This wraps up our preserved lemon leitmotif, for now. But there are still jars lurking in the cabinet, and plenty of ideas. How about paper-baked salmon with preserved lemon and zucchini? Or a cold bulgar salad with preserved lemon and edamame? Or a moroccan-inspired lamb stew with preserved lemon and couscous? Oh yes, we will return to the preserved lemon, but not immediately. I need to make me some muffins next. But first, carrots.
This quick side dish showcases the bright and tangy flavor of the preserved lemon with a minimum of fuss. The recipe is based on Carotts Confites in Quiches, Kugels, and Couscous by Joan Nathan, but tweaked to use only one pan. Less dishwashing rocks. Also, carrots are great because they are orange, and orange food is just more fun, somehow.

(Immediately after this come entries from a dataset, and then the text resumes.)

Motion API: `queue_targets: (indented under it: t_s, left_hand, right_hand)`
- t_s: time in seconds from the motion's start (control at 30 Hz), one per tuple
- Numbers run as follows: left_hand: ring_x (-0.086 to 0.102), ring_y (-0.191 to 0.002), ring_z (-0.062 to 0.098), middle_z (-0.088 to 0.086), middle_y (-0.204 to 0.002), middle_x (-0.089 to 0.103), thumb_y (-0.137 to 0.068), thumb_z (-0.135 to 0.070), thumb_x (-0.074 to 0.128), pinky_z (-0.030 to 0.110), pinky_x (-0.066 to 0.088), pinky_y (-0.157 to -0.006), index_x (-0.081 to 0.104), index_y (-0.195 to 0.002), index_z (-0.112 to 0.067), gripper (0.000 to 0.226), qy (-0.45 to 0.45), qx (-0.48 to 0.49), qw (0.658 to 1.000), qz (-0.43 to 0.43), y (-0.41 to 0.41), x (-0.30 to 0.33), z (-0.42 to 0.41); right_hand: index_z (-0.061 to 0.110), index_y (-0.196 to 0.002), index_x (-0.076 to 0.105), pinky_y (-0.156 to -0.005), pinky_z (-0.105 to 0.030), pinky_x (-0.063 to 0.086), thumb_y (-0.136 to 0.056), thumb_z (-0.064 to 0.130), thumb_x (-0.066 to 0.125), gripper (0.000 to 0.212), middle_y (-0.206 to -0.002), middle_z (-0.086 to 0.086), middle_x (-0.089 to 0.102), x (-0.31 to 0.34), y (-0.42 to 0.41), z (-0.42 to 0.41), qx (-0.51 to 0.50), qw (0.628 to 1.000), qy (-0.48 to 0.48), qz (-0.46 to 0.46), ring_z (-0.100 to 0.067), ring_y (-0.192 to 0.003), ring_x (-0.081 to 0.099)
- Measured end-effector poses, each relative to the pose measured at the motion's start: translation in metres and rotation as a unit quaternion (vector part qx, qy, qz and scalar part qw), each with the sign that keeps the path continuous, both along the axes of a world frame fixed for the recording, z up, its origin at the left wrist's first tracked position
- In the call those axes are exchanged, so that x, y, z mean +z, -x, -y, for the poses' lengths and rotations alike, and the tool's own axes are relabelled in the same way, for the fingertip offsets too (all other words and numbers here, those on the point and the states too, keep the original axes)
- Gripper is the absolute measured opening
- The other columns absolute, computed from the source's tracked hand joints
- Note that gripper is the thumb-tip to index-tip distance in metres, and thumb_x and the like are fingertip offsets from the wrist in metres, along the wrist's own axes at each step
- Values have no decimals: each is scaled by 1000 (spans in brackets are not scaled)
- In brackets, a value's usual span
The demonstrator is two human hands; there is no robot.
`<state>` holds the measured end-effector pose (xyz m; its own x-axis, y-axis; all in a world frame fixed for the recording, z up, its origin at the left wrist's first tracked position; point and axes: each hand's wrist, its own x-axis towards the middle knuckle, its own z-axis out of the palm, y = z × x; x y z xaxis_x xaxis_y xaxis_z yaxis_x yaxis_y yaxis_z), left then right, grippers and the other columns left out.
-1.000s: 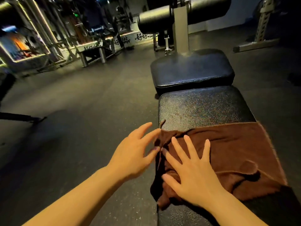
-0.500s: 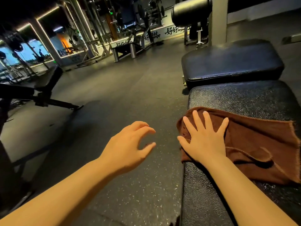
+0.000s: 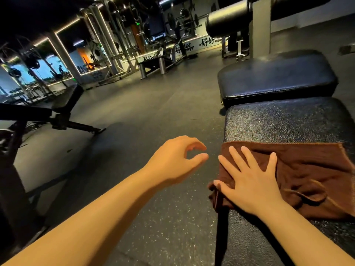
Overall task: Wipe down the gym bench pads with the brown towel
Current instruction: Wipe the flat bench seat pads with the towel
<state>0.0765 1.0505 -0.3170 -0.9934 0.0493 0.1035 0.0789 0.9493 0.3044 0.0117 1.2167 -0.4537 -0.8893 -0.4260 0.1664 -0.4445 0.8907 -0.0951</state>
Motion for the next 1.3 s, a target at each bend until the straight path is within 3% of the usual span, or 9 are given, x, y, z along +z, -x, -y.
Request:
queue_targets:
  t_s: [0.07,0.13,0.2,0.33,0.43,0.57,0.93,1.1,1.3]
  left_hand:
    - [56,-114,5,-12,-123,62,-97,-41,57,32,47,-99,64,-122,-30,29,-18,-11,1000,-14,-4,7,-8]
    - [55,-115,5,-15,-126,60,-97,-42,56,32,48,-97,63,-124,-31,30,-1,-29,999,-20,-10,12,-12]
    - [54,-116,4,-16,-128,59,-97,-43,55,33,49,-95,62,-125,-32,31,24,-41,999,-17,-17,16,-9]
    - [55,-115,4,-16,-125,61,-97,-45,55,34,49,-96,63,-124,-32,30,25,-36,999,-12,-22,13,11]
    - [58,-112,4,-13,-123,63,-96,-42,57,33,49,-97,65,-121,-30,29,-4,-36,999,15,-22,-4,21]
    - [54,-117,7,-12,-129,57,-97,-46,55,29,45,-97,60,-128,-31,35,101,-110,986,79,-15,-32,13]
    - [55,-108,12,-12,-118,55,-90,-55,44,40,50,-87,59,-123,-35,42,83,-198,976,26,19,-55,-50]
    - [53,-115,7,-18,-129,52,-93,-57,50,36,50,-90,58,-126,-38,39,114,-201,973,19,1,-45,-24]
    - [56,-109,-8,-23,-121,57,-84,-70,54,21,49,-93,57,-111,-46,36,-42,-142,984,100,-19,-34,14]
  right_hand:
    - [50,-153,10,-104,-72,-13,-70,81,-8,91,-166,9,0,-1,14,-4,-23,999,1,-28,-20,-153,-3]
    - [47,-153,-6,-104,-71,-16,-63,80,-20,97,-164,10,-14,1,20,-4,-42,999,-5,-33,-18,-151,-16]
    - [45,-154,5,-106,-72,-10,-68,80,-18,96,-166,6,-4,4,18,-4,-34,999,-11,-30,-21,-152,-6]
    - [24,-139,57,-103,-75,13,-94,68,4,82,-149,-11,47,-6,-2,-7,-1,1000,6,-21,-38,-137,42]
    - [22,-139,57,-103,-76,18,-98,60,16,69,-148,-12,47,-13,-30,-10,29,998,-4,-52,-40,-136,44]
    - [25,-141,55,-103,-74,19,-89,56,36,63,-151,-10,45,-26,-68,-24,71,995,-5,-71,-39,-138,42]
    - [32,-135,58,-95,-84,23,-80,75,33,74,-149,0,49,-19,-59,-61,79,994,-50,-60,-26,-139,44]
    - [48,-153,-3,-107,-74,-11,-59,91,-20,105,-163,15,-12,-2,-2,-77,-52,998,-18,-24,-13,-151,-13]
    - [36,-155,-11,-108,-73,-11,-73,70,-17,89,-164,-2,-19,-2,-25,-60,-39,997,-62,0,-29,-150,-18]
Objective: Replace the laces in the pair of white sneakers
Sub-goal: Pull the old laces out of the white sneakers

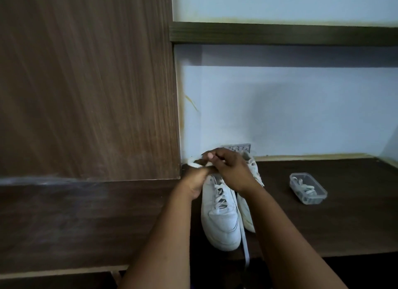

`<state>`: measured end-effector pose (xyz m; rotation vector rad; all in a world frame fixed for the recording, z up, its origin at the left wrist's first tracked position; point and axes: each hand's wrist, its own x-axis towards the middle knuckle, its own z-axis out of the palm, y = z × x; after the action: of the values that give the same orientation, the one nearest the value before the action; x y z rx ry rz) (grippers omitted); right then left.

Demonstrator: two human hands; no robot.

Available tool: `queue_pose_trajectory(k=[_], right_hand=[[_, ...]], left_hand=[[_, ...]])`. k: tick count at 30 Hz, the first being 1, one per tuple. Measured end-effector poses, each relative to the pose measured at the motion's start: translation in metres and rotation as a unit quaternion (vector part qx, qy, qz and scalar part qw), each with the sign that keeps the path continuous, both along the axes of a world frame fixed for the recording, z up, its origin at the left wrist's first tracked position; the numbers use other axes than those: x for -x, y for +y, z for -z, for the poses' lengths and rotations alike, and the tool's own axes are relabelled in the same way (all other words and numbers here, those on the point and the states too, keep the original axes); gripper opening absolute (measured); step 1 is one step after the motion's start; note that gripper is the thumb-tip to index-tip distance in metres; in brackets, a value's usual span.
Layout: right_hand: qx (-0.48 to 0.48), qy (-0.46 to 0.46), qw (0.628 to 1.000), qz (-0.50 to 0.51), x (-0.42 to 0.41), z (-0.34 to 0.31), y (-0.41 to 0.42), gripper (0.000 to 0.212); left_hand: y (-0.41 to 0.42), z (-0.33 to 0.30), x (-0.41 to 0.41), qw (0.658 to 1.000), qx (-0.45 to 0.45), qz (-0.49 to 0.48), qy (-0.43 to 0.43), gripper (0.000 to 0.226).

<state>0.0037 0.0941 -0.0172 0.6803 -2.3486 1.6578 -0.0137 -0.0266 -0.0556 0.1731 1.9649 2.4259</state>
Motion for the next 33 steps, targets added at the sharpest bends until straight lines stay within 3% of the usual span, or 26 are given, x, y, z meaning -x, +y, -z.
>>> queue_pose_trajectory(k=[2, 4, 7, 9, 11, 13, 14, 15, 16, 17, 18, 19, 20, 22, 23, 25, 28, 33], right_hand=[[0.091, 0.026, 0.992, 0.080, 0.003, 0.000, 0.005, 0.010], [0.114, 0.033, 0.977, 0.179, 0.010, 0.007, 0.015, 0.010], [0.018, -0.023, 0.979, 0.200, 0.023, 0.028, 0.033, 0.014], [-0.085, -0.011, 0.979, 0.183, 0.030, 0.044, 0.040, 0.023], [-0.184, 0.010, 0.971, 0.151, 0.034, 0.052, 0.042, 0.032], [-0.251, 0.008, 0.961, 0.114, 0.036, 0.056, 0.038, 0.036], [-0.277, 0.002, 0.955, 0.103, 0.037, 0.058, 0.036, 0.035], [-0.297, -0.006, 0.950, 0.098, 0.037, 0.059, 0.033, 0.033], [-0.307, -0.012, 0.947, 0.096, 0.038, 0.061, 0.030, 0.030], [-0.308, -0.016, 0.946, 0.100, 0.038, 0.061, 0.028, 0.027], [-0.301, -0.013, 0.947, 0.110, 0.039, 0.060, 0.026, 0.024], [-0.294, -0.010, 0.948, 0.125, 0.040, 0.059, 0.024, 0.021], [-0.279, -0.009, 0.949, 0.143, 0.041, 0.058, 0.024, 0.020], [-0.231, -0.026, 0.957, 0.173, 0.042, 0.059, 0.023, 0.017], [-0.202, -0.040, 0.961, 0.184, 0.043, 0.060, 0.023, 0.016], [-0.142, -0.086, 0.965, 0.200, 0.045, 0.062, 0.022, 0.016], [-0.082, -0.136, 0.963, 0.219, 0.049, 0.067, 0.025, 0.027], [0.011, -0.197, 0.958, 0.207, 0.053, 0.074, 0.030, 0.018]], left_hand=[[0.000, -0.017, -0.010, 0.982, -0.169, 0.031, -0.078, 0.031], [-0.013, -0.028, -0.015, 0.959, -0.263, -0.012, -0.107, 0.026], [-0.048, -0.035, -0.014, 0.914, -0.333, -0.211, -0.099, 0.029], [-0.071, -0.041, -0.017, 0.861, -0.309, -0.399, -0.063, 0.028], [-0.087, -0.045, -0.017, 0.821, -0.222, -0.526, -0.006, 0.023], [-0.088, -0.045, -0.016, 0.856, -0.085, -0.509, -0.022, 0.017], [-0.086, -0.040, -0.014, 0.888, 0.031, -0.453, -0.072, 0.023], [-0.082, -0.033, -0.013, 0.896, 0.183, -0.379, -0.144, 0.041], [-0.079, -0.024, -0.011, 0.860, 0.350, -0.308, -0.209, 0.061], [-0.073, -0.018, -0.012, 0.797, 0.490, -0.261, -0.237, 0.071], [-0.064, -0.014, -0.013, 0.748, 0.577, -0.239, -0.226, 0.073], [-0.052, -0.013, -0.013, 0.739, 0.602, -0.235, -0.190, 0.065], [-0.041, -0.010, -0.010, 0.769, 0.580, -0.234, -0.134, 0.050], [-0.015, -0.007, -0.001, 0.868, 0.458, -0.190, -0.005, 0.021], [-0.003, -0.006, 0.001, 0.898, 0.410, -0.157, 0.034, 0.018], [0.014, -0.005, 0.009, 0.908, 0.396, -0.119, 0.059, 0.022], [0.029, 0.006, 0.020, 0.899, 0.433, -0.069, 0.013, 0.026], [0.027, 0.012, 0.025, 0.893, 0.447, -0.048, -0.010, 0.023]])
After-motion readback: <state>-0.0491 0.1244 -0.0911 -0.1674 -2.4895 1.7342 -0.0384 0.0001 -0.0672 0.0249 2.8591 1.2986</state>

Glazed Carrots with preserved lemon
1 pound of carrots
peel of 1 preserved lemon, sliced thinly
5 tablespoons of honey, divided into 2 T and 3 T
1/2 cup water or vegetable stock
2 tablespoons olive oil
Wash and peel the carrots and slice thinly. I like to go fancy and cut the carrots into 2 inch logs, then slice each log in half the long way and then slice each half into thin planks about 3 mm wide. Something about cutting a carrot into little rectangles is perversely satisfying to me. Rounds are perfectly fine, if you find this odd or just can't be bothered.
Take a large frying pan with a lid and add the water or stock, the lemon peel, 2 tablespoons of the honey, and the carrots, stirring until they are combined.
Bring to a boil, then put the lid on, turn the heat down to medium, and simmer until the carrots are starting to become tender. This will take about 5 minutes. Once, in the middle, take the lid off and give the carrots another stir.
Remove the lid, turn the heat up to medium-high, and continue to cook until most of the liquid has evaporated. There should be only 1 to 2 tablespoons left in the bottom of the pan. This will take another 1 to 2 minutes.
When the liquid is almost gone, add 2 tablespoons of oil and the remaining 3 tablespoons of honey. Continue to cook for another 2 or 3 minutes, stirring, until the oil and honey and pan liquid form a glossy coat and glaze the carrots.
Serve warm or at room temperature.
Make it pioneer: swap out the oil and honey for an equal amount of brown sugar + butter.
Make it Jersey: add some red pepper flakes with the honey.
Make it rock & roll: garnish with chopped pistachio nuts.






Wow plenty of ideas for those preserved lemons. I'm glad I have a few gems now to save up. Thanks!